# WHAT THE TASK REQUIRES
Filter the records for lines holding the string "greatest".

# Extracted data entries
====================
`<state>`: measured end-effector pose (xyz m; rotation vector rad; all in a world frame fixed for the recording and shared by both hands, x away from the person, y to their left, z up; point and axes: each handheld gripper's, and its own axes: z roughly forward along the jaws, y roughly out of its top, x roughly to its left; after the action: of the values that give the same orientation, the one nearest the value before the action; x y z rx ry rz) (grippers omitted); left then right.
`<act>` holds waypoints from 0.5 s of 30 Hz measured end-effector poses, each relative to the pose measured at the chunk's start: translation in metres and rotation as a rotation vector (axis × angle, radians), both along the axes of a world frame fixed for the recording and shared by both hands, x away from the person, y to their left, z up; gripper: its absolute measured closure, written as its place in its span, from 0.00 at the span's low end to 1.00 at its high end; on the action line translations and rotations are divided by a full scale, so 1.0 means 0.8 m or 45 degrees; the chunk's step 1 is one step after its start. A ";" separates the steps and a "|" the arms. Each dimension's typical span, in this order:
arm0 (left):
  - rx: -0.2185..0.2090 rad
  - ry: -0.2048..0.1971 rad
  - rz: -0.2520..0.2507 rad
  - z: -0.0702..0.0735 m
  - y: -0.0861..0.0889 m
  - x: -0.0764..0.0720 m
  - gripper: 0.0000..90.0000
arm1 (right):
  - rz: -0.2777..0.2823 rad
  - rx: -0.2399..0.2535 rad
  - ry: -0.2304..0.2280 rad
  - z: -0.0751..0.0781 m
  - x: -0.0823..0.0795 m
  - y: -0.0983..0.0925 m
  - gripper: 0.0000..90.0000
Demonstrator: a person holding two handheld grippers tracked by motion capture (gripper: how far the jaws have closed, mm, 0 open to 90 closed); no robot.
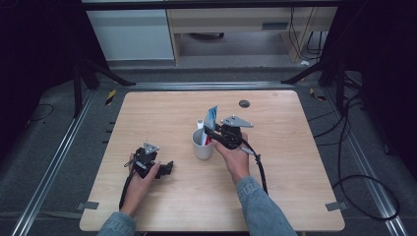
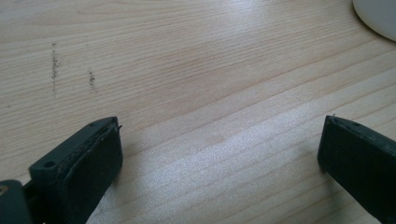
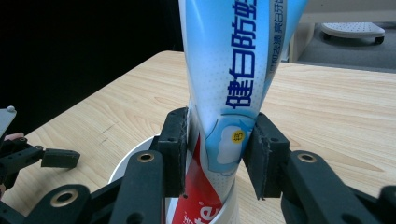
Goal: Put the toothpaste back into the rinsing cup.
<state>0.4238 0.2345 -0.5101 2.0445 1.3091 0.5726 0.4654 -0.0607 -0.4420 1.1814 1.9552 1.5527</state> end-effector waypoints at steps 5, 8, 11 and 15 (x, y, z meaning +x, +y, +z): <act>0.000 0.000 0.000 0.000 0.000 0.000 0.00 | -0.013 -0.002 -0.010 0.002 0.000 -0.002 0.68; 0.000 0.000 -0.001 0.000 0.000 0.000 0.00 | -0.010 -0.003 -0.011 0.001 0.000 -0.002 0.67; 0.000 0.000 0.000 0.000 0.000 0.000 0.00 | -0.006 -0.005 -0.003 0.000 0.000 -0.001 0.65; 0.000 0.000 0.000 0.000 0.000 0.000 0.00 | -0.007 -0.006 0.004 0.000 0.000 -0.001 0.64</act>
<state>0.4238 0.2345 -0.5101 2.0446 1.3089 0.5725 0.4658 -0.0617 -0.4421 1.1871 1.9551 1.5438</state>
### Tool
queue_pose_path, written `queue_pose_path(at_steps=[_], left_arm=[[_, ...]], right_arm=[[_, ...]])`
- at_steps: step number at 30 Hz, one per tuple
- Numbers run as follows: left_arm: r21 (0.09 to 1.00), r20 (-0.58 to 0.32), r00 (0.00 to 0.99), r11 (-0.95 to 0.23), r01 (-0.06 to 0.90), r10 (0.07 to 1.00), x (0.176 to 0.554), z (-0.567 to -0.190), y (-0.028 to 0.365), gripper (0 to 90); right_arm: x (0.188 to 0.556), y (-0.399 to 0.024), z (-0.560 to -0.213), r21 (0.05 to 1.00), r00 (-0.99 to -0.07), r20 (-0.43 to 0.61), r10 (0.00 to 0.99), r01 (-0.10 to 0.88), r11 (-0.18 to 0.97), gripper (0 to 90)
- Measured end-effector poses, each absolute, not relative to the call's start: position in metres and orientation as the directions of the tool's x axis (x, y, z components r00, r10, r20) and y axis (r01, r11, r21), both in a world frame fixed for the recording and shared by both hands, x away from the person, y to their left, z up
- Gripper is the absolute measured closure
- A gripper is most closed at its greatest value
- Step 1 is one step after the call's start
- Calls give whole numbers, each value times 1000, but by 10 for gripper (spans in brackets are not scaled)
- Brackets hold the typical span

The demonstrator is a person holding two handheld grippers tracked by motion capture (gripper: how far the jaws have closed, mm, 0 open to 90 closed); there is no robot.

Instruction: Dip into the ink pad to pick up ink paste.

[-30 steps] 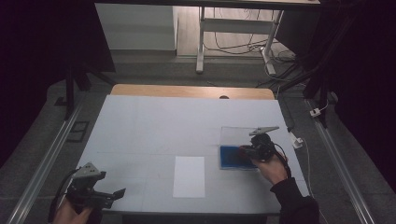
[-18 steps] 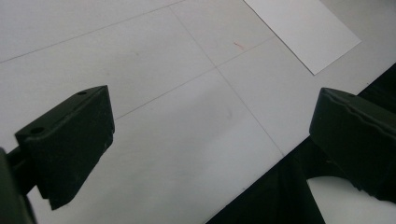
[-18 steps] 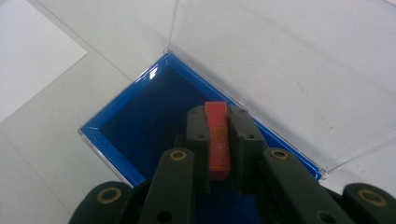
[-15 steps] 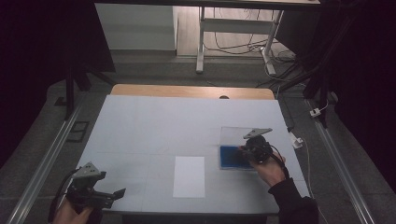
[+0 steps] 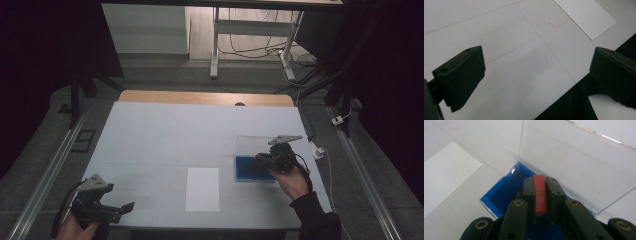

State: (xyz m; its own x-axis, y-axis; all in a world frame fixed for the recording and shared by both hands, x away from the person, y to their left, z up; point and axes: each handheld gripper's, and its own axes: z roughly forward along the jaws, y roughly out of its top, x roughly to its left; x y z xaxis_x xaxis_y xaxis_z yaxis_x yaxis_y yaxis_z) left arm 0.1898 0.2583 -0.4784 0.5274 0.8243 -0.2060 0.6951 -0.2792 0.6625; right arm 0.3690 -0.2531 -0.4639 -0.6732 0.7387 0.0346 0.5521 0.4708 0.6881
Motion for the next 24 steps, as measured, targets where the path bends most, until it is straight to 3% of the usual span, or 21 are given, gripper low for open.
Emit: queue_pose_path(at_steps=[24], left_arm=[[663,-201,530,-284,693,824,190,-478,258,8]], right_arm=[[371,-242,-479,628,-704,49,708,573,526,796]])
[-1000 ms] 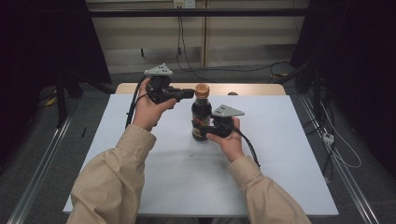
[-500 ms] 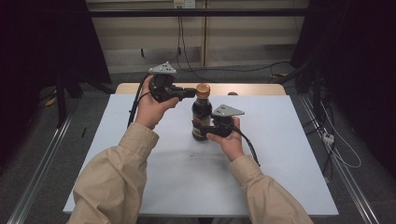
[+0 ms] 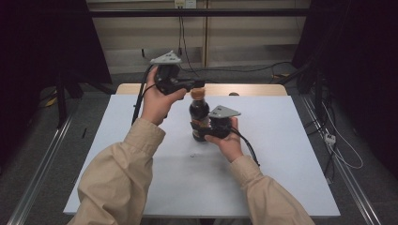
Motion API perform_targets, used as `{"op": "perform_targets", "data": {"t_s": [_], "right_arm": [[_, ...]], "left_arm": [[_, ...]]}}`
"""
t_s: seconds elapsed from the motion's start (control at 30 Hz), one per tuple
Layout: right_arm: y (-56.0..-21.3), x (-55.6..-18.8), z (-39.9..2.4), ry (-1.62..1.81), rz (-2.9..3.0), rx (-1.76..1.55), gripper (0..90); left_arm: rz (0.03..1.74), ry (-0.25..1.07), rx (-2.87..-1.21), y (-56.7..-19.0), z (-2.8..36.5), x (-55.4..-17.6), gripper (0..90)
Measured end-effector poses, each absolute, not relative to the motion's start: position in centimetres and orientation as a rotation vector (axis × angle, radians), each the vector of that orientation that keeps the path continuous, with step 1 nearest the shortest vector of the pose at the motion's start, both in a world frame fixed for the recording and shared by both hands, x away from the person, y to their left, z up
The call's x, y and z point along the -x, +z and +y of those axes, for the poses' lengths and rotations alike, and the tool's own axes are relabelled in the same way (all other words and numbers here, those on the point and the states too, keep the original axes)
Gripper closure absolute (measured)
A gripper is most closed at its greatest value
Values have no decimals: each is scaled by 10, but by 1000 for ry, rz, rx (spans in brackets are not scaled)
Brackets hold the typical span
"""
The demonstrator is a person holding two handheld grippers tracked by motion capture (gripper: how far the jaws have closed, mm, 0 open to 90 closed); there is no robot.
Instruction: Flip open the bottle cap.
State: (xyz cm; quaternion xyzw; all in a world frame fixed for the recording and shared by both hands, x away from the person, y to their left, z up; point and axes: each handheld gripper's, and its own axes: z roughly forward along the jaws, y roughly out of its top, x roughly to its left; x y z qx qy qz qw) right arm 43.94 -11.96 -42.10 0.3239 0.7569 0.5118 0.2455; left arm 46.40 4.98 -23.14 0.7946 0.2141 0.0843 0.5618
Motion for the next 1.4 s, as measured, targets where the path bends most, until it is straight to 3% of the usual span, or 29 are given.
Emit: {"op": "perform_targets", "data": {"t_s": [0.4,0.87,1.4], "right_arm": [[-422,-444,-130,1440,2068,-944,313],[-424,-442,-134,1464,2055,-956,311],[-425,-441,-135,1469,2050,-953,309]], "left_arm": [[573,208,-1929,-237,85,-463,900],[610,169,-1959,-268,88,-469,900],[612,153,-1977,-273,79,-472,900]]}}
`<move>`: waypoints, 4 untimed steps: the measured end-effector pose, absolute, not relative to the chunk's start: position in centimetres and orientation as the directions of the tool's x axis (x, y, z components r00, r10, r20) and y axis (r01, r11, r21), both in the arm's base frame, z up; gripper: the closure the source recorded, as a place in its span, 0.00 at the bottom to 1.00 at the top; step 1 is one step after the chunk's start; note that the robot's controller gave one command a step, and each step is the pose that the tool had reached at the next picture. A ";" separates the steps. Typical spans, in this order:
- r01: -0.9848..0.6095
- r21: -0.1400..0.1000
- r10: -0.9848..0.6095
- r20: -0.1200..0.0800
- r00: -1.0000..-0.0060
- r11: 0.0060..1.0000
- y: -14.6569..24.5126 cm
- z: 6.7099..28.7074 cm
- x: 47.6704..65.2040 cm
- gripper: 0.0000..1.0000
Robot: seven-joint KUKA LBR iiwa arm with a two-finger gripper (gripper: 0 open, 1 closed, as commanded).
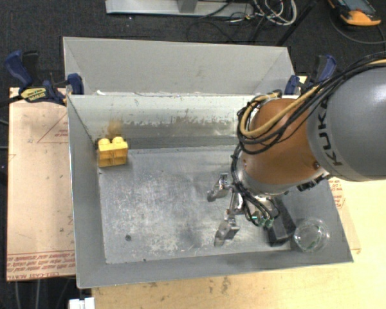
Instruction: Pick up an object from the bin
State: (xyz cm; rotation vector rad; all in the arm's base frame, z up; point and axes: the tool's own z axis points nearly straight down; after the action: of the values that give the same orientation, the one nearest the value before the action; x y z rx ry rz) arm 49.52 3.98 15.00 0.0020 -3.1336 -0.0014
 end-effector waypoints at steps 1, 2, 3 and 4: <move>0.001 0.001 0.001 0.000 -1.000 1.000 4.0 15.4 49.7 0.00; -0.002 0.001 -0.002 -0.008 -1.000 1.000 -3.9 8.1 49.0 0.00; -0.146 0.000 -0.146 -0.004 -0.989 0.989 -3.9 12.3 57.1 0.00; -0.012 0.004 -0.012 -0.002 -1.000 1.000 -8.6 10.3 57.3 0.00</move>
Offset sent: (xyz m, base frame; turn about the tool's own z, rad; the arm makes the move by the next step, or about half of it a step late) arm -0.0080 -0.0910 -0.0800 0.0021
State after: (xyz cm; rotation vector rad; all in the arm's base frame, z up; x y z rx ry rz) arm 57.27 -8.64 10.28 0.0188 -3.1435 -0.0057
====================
# ANSWER SECTION
- A gripper is most closed at its greatest value
A gripper is most closed at its greatest value

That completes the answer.